● WHAT YOU HAVE TO DO: All of the records must be restated exactly, with every line complete.

● DATA EXTRACTS:
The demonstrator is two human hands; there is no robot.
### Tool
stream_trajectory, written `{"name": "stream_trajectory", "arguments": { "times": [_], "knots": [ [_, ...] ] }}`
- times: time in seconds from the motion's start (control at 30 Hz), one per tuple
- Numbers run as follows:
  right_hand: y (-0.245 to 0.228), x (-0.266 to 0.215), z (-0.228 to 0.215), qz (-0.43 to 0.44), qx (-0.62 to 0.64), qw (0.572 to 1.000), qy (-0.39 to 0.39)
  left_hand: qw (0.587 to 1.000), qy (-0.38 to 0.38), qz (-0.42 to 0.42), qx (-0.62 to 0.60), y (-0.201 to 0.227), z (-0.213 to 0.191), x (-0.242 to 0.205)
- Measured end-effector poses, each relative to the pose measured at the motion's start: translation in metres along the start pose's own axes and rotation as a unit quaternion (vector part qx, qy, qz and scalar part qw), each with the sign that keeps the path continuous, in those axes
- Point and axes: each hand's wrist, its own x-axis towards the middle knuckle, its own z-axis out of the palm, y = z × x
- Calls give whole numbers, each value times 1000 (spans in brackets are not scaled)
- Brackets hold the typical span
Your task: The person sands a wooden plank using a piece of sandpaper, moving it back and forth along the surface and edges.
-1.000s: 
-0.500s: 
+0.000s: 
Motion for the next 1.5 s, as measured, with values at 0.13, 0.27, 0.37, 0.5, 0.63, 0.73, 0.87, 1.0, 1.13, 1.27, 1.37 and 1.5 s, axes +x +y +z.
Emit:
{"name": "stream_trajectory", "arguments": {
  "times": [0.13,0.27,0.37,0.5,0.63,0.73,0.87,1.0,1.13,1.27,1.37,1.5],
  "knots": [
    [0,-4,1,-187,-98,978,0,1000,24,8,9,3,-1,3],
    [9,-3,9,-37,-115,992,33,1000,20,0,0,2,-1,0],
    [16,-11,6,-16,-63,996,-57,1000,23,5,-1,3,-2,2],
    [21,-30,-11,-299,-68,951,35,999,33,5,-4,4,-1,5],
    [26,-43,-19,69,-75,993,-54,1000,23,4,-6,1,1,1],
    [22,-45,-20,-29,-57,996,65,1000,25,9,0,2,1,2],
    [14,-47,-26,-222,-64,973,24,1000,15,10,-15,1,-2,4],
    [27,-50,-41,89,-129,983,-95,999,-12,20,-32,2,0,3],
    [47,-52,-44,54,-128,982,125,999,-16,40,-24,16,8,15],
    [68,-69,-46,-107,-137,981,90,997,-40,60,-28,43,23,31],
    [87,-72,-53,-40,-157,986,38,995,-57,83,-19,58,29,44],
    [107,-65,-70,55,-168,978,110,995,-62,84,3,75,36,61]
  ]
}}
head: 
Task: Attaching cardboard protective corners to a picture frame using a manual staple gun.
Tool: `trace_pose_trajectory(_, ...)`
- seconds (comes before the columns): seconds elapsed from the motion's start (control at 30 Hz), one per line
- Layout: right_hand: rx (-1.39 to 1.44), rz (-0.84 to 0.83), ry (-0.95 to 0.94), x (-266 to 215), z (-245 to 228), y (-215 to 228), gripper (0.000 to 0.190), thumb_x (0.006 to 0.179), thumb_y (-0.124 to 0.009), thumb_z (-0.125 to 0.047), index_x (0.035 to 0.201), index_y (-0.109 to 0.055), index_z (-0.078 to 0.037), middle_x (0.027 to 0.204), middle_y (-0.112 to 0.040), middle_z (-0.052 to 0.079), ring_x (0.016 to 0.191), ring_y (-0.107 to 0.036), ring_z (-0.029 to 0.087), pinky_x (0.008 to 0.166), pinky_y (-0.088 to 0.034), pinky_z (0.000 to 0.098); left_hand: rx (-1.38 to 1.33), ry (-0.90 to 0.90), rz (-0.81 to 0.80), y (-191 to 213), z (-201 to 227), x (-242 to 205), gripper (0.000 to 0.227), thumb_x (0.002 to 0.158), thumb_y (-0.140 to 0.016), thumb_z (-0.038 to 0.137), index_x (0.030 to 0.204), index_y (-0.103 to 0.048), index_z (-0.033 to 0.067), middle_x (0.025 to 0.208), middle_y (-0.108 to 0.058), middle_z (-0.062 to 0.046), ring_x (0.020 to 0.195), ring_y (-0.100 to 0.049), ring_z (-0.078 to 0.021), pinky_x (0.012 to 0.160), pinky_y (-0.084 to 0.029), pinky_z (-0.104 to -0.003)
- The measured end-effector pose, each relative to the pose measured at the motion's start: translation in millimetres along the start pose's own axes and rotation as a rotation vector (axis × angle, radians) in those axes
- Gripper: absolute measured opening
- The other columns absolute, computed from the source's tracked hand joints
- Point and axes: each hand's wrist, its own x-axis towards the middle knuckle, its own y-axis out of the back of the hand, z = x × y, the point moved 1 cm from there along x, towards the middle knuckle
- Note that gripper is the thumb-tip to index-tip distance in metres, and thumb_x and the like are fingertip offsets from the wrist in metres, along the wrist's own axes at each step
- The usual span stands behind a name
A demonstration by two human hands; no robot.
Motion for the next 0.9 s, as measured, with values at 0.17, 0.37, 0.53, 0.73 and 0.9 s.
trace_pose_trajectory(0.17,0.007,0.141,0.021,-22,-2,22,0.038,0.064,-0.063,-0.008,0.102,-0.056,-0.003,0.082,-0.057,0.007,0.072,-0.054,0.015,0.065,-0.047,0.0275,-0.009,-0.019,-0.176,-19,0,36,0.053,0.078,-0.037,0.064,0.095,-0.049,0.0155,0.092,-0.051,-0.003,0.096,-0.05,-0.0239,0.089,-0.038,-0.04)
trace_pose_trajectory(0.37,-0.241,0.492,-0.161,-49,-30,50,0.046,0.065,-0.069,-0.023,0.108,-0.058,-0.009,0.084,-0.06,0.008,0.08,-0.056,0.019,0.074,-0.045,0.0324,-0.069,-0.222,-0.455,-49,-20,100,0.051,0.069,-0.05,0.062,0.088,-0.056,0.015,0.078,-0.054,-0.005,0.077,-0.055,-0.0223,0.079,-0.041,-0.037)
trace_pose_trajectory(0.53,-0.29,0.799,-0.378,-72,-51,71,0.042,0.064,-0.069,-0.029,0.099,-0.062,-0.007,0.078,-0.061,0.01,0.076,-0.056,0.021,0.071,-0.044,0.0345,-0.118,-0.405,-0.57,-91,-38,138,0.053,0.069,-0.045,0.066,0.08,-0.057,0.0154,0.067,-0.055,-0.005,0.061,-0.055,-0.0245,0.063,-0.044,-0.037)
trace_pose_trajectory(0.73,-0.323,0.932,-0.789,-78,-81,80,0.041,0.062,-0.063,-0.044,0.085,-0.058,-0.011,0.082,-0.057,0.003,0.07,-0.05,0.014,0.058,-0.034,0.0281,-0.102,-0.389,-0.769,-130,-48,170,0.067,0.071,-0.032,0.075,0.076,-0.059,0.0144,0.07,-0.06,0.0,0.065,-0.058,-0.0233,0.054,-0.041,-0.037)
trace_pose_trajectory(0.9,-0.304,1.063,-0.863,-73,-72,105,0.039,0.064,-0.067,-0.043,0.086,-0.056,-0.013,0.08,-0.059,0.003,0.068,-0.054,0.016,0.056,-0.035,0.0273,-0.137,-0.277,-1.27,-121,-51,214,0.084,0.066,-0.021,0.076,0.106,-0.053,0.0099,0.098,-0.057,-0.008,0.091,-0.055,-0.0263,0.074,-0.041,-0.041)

● EXPECTED OUTPUT:
The demonstrator is two human hands; there is no robot.
### Tool
stream_trajectory, written `{"name": "stream_trajectory", "arguments": { "times": [_], "knots": [ [_, ...] ] }}`
- times: time in seconds from the motion's start (control at 30 Hz), one per tuple
- Numbers run as follows:
  right_hand: y (-0.245 to 0.228), x (-0.266 to 0.215), z (-0.228 to 0.215), qz (-0.43 to 0.44), qx (-0.62 to 0.64), qw (0.572 to 1.000), qy (-0.39 to 0.39)
  left_hand: qw (0.587 to 1.000), qy (-0.38 to 0.38), qz (-0.42 to 0.42), qx (-0.62 to 0.60), y (-0.201 to 0.227), z (-0.213 to 0.191), x (-0.242 to 0.205)
- Measured end-effector poses, each relative to the pose measured at the motion's start: translation in metres along the start pose's own axes and rotation as a unit quaternion (vector part qx, qy, qz and scalar part qw), each with the sign that keeps the path continuous, in those axes
- Point and axes: each hand's wrist, its own x-axis towards the middle knuckle, its own z-axis out of the palm, y = z × x
- Calls give whole numbers, each value times 1000 (spans in brackets are not scaled)
- Brackets hold the typical span
Your task: The person sands a wooden plank using a piece of sandpaper, moving it back and forth along the surface and edges.
-1.000s: 
-0.500s: 
+0.000s: 
Motion for the next 1.5 s, as measured, with values at 0.13, 0.27, 0.37, 0.5, 0.63, 0.73, 0.87, 1.0, 1.13, 1.27, 1.37 and 1.5 s, axes +x +y +z.
Emit:
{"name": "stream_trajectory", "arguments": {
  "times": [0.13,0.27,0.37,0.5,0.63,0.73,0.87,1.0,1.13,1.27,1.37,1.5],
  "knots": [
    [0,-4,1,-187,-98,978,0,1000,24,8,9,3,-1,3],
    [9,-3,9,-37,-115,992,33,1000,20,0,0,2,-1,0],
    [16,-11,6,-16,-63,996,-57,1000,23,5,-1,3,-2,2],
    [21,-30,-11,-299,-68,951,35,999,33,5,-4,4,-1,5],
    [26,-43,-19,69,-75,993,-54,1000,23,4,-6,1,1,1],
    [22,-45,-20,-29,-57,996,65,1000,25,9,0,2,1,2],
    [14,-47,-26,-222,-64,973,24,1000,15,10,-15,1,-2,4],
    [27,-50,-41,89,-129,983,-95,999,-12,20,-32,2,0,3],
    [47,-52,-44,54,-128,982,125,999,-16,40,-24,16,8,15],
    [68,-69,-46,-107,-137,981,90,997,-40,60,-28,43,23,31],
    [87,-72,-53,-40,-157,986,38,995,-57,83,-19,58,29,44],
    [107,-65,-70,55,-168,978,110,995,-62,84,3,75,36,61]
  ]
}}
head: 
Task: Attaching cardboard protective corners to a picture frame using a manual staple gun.
Tool: `trace_pose_trajectory(_, ...)`
- seconds (comes before the columns): seconds elapsed from the motion's start (control at 30 Hz), one per line
- Layout: right_hand: rx (-1.39 to 1.44), rz (-0.84 to 0.83), ry (-0.95 to 0.94), x (-266 to 215), z (-245 to 228), y (-215 to 228), gripper (0.000 to 0.190), thumb_x (0.006 to 0.179), thumb_y (-0.124 to 0.009), thumb_z (-0.125 to 0.047), index_x (0.035 to 0.201), index_y (-0.109 to 0.055), index_z (-0.078 to 0.037), middle_x (0.027 to 0.204), middle_y (-0.112 to 0.040), middle_z (-0.052 to 0.079), ring_x (0.016 to 0.191), ring_y (-0.107 to 0.036), ring_z (-0.029 to 0.087), pinky_x (0.008 to 0.166), pinky_y (-0.088 to 0.034), pinky_z (0.000 to 0.098); left_hand: rx (-1.38 to 1.33), ry (-0.90 to 0.90), rz (-0.81 to 0.80), y (-191 to 213), z (-201 to 227), x (-242 to 205), gripper (0.000 to 0.227), thumb_x (0.002 to 0.158), thumb_y (-0.140 to 0.016), thumb_z (-0.038 to 0.137), index_x (0.030 to 0.204), index_y (-0.103 to 0.048), index_z (-0.033 to 0.067), middle_x (0.025 to 0.208), middle_y (-0.108 to 0.058), middle_z (-0.062 to 0.046), ring_x (0.020 to 0.195), ring_y (-0.100 to 0.049), ring_z (-0.078 to 0.021), pinky_x (0.012 to 0.160), pinky_y (-0.084 to 0.029), pinky_z (-0.104 to -0.003)
- The measured end-effector pose, each relative to the pose measured at the motion's start: translation in millimetres along the start pose's own axes and rotation as a rotation vector (axis × angle, radians) in those axes
- Gripper: absolute measured opening
- The other columns absolute, computed from the source's tracked hand joints
- Point and axes: each hand's wrist, its own x-axis towards the middle knuckle, its own y-axis out of the back of the hand, z = x × y, the point moved 1 cm from there along x, towards the middle knuckle
- Note that gripper is the thumb-tip to index-tip distance in metres, and thumb_x and the like are fingertip offsets from the wrist in metres, along the wrist's own axes at each step
- The usual span stands behind a name
A demonstration by two human hands; no robot.
Motion for the next 0.9 s, as measured, with values at 0.17, 0.37, 0.53, 0.73 and 0.9 s.
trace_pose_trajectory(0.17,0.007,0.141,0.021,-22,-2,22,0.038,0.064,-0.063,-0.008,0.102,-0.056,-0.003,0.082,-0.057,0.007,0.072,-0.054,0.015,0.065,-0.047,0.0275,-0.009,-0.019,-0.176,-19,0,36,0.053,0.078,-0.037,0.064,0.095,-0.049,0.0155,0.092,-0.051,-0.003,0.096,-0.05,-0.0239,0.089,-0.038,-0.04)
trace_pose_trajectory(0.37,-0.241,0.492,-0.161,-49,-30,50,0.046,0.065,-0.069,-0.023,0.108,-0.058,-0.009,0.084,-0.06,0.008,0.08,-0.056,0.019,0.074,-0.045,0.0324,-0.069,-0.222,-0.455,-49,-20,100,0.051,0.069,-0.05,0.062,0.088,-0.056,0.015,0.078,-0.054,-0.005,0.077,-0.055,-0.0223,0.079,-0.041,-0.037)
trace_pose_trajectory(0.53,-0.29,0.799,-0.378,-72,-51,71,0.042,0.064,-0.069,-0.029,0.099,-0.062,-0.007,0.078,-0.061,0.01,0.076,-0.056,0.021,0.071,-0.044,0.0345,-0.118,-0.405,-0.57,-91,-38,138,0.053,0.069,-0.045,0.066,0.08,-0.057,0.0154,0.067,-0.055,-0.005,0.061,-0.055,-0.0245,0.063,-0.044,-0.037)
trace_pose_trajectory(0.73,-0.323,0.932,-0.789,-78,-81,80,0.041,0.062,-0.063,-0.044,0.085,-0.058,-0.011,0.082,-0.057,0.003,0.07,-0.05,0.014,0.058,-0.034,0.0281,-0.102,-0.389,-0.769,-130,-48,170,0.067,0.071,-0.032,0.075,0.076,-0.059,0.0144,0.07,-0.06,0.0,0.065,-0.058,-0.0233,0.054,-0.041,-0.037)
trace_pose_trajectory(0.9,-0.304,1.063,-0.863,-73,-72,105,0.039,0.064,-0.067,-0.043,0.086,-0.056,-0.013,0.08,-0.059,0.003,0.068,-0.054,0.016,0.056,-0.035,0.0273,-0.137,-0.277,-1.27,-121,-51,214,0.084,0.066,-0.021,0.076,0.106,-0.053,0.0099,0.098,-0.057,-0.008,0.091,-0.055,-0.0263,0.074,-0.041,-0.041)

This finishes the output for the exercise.